Member of the Delaware Senate from the 13th district
- Incumbent
- Assumed office November 5, 2020
- Preceded by: David McBride

Personal details
- Party: Democratic

= Marie Pinkney =

American politician from Delaware

Marie Pinkney is a social worker and member of the Delaware Senate from New Castle County, Delaware. A newcomer to politics, in September 2020 she defeated incumbent State Senate President Pro Tempore David McBride in the Democratic primary election by a 52.4%-47.6% margin. In the heavily-Democratic majority minority 13th District, the Democratic nomination is considered tantamount to election.

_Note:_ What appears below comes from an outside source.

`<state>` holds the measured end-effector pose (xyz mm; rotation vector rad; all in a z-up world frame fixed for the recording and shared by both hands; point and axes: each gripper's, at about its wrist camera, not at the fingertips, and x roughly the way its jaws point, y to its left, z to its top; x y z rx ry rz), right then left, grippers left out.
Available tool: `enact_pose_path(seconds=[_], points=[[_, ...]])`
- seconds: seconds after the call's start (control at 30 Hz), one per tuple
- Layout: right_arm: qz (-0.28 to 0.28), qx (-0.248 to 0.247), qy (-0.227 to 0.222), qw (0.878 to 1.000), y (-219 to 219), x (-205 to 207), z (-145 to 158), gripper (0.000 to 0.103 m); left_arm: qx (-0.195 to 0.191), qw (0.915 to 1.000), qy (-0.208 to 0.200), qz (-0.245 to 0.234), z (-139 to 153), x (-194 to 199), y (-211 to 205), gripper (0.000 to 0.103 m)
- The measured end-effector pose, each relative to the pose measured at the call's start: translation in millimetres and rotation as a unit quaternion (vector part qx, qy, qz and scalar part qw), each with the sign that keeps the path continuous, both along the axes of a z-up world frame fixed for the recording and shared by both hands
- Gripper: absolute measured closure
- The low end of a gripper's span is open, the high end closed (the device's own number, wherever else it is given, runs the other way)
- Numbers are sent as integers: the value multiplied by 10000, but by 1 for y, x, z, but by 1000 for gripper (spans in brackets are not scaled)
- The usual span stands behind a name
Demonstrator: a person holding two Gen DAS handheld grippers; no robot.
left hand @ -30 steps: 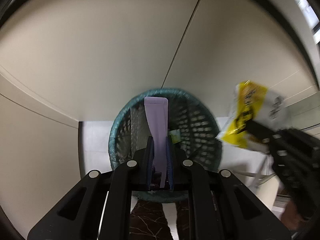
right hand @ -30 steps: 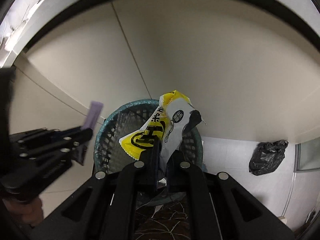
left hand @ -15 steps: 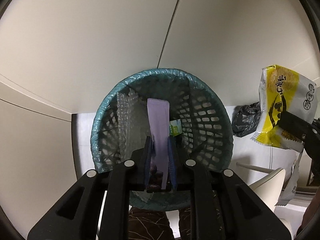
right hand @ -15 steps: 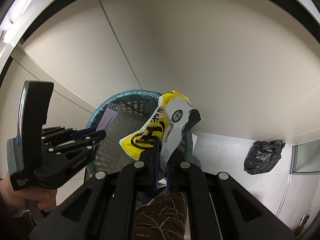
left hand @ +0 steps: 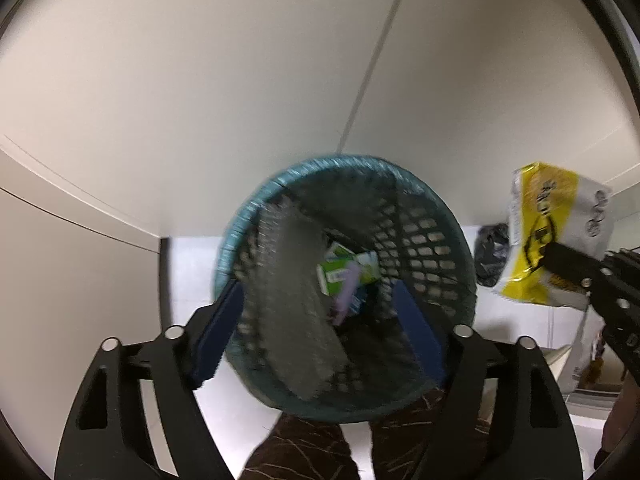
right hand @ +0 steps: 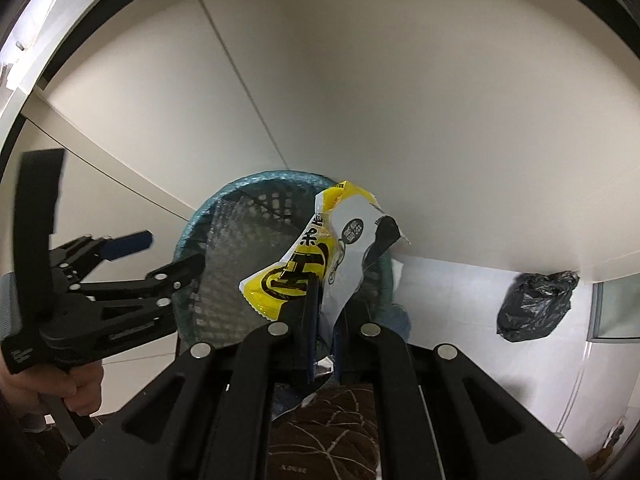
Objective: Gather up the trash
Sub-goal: 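Open both tools to drop the packet and strip into the wastebasket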
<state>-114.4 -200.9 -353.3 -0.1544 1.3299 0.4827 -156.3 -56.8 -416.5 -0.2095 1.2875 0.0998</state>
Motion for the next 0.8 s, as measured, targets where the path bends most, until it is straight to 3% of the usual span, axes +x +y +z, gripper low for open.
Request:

Pinkney defeated Republican nominee Alexander Homich in the general election of November 3, 2020. Pinkney is the first openly queer woman elected to serve in Delaware's state legislature, after Senator Karen E. Peterson came out as gay in 2013 while in office. She is one of three LGBTQ+ candidates to be elected to the Delaware General Assembly in 2020, along with Sarah McBride and Eric Morrison.

== Personal life ==
Pinkney grew up in New Castle and Wilmington. She attended Howard High School of Technology and Delaware State University. She worked at a treatment center for adolescents with mental health and substance abuse problems, and now works as a trauma social worker and case manager at Christiana Hospital. Pinkney identifies as queer and is an active member of Christiana Care PRIDE, the LGBTQ+ employee resource group at her workplace.

== Legislation ==
Pinkney supports expansion of healthcare availability and has sponsored legislation to cap prices of certain medical equipment. In 2021, she introduced legislation to allow pharmacists to dispense contraception without a prescription.

Pinkney sponsored SB 144, which updated and expanded Delaware's hate crime statute.

== Electoral history ==
2020: Pinkney defeated incumbent David McBride with 3,111 votes (52.37%) in the Democratic Primary held on September 15, 2020. She would go on to defeat Republican nominee Alexander M. Homich with 14,044 votes (75.84%) in the General Election.

2022: Pinkney was unopposed in the General Election held on November 8, 2022.